Fundamentalis, moderat, ortodoks, garis kiri, garis kanan, garis lurus, garing bengkok, sosialis, kapitalis, wahabi, salafi—manusia berkumpul dalam kelompok-kelompok, golongan-golongan, spesialisasi-spesialisasi, aliran-aliran, sekte-sekte. Mereka memilih salah satu dari istilah-istilah yang mereka ciptakan itu.
Manusia sibuk memecah diri, mreteli kesadaran, merajang keutuhan untuk meciptakan pecahan-pecahan, butiran-butiran, padatan-padatan. Manusia mereduksi martabat kemanusiaan menjadi persangkaan yang berujung pada pertengkaran. Foto berpose gagah di antara para mayat, dalam konteks kesadaran yang terkeping-keping itu, merefleksikan “yang penting gagah” adalah tujuan primer.
Kostum kemajuan peradaban manusia hanya mengenal paradoks-paradoks: hidup-mati, gagah-lemah, kaya-miskin, ulama-pedosa dan seterusnya. Mereka berhimpun dalam kotak-kotak, garis-garis, kubu-kubu dengan berbagai varian dan jenisnya.
Bahwa sejatinya hidup itu merangkum dua hal yang paradoksal tidak menjadi kesadaran utama. Manusia terlempar-lempar oleh bandul persangkaan yang mereka bikin sendiri—aku tidak mau melarat, maka aku harus kaya. Aku tidak mau terlihat lemah, maka aku harus gagah.
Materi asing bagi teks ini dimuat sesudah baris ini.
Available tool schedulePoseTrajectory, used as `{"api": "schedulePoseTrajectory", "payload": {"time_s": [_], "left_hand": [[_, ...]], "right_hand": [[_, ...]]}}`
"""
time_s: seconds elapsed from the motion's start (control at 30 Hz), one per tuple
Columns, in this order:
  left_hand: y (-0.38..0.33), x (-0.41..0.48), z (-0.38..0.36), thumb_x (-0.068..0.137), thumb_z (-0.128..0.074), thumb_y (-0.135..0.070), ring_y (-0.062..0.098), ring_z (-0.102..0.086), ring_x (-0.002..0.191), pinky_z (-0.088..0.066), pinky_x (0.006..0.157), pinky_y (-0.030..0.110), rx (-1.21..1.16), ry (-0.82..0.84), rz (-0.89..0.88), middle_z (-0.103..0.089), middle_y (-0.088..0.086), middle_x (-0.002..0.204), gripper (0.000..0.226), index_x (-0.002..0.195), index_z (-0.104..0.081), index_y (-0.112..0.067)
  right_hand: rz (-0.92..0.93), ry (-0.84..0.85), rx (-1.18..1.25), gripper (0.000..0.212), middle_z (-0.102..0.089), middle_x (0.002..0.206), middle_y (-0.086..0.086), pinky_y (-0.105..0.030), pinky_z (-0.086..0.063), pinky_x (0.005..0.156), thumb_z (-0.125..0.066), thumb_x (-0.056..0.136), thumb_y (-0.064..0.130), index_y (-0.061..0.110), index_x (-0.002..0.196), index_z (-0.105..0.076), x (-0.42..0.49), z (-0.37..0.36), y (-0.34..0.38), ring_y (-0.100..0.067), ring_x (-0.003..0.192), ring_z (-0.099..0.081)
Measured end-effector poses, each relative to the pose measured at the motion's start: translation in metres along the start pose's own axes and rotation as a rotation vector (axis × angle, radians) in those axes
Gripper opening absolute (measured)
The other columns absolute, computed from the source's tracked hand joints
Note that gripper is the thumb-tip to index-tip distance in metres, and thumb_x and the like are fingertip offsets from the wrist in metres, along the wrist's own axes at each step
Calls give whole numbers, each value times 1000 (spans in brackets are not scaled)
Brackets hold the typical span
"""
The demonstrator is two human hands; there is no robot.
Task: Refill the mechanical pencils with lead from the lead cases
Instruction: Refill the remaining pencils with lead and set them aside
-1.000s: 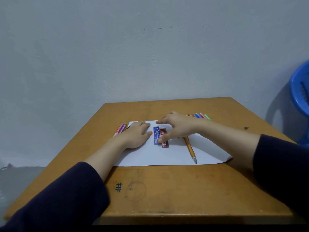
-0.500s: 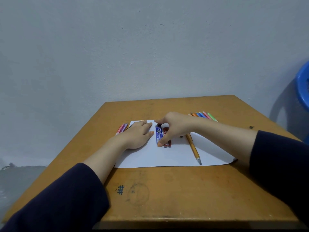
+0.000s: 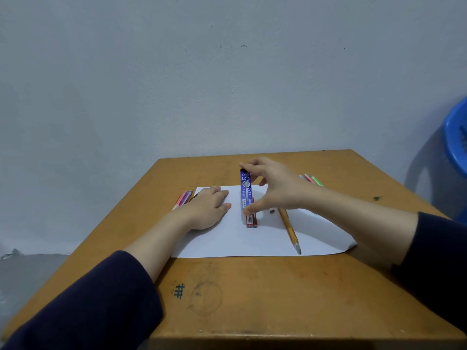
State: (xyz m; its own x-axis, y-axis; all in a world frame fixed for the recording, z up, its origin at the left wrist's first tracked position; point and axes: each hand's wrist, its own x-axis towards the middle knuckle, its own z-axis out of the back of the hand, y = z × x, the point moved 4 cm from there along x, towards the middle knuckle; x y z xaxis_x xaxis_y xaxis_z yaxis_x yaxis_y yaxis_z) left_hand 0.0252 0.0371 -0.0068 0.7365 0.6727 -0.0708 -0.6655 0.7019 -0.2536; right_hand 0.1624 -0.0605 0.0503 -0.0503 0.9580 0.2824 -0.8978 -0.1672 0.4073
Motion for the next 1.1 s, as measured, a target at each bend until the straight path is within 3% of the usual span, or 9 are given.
{"api": "schedulePoseTrajectory", "payload": {"time_s": [0.13, 0.33, 0.5, 0.6, 0.77, 0.93, 1.1], "left_hand": [[-2, 0, 2, 101, -38, -37, 18, -16, 145, -17, 117, 34, -56, -63, 3, -21, 3, 158, 54, 150, -27, -16], [-18, -9, 10, 100, -45, -31, 12, -35, 136, -27, 109, 27, -319, -349, -61, -41, -2, 148, 45, 142, -41, -18], [-39, -22, 20, 97, -53, -27, 2, -54, 114, -42, 97, 21, -468, -578, -229, -61, -5, 126, 37, 133, -54, -20], [-52, -32, 24, 95, -57, -23, -6, -58, 99, -43, 87, 9, -493, -663, -316, -64, -11, 107, 36, 130, -57, -19], [-65, -41, 25, 88, -67, -16, -1, -62, 91, -48, 79, 13, -586, -705, -374, -66, -22, 89, 39, 125, -59, -22], [-68, -45, 24, 84, -72, -11, -1, -62, 81, -51, 74, 19, -597, -728, -390, -67, -19, 82, 43, 117, -57, -35], [-67, -45, 23, 87, -68, -11, 2, -62, 81, -52, 73, 20, -607, -730, -382, -68, -16, 86, 41, 120, -59, -32]], "right_hand": [[22, -95, 16, 103, -39, 128, 11, -13, -41, 86, -86, 62, 37, 17, 147, -32, -14, 9, -1, 0, 103, -46], [80, -238, 53, 101, -39, 134, 5, 5, -28, 79, -87, 62, 32, 14, 146, -33, -32, 12, -6, 4, 103, -43], [134, -332, 67, 101, -42, 135, -1, 3, -31, 83, -89, 61, 30, 9, 144, -36, -37, 6, -9, 4, 102, -45], [150, -367, 68, 101, -43, 134, -2, 2, -31, 84, -89, 60, 31, 8, 144, -37, -39, 4, -11, 4, 104, -46], [182, -430, 75, 99, -44, 133, -4, -1, -33, 88, -84, 60, 36, 7, 143, -39, -40, 1, -12, -6, 112, -48], [220, -468, 71, 97, -44, 133, -5, -2, -34, 89, -80, 60, 40, 8, 142, -40, -41, -1, -11, 0, 112, -43], [254, -489, 114, 92, -45, 129, -2, -2, -36, 85, -81, 62, 37, 7, 140, -43, -42, 4, -14, 6, 106, -47]]}}
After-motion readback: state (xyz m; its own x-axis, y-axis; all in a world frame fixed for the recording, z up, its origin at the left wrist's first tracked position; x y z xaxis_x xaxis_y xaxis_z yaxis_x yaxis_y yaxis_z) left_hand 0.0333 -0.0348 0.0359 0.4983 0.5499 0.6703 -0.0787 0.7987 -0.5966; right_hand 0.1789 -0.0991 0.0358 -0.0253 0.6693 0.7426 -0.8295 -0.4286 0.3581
Aku tidak mau ndeso, maka aku harus jadi orang kota.
Padahal, jarak antara miskin dan kaya, lemah dan gagah, ndeso dan kutho, bodoh dan pintar memiliki jarak-skala yang sangat-sangat detail, lembut, berlapis-lapis, samar-samar, hingga pada konteks tertentu mengandung kegaiban yang untuk memahaminya manusia tidak cukup berbekal cara pandang materialisme.
Tidakkah terpikir bahwa dalam kemiskinan terkandung pula kekayaan, dalam kebodohan terkandung kepandaian, dalam kelemahan terkadung kegagahan, dalam kehidupan terkandung pula kematian—serta sebaliknya?
Maka, berpose gagah di antara para mayat mengandung pula sifat lemah: lemah rasa manusiawi, lemah kesadaran sawang sinawang, lemah empati, serta kelemahan substansial lainnya yang menunjukkan manusia itu makhluk makro sekaligus mikro.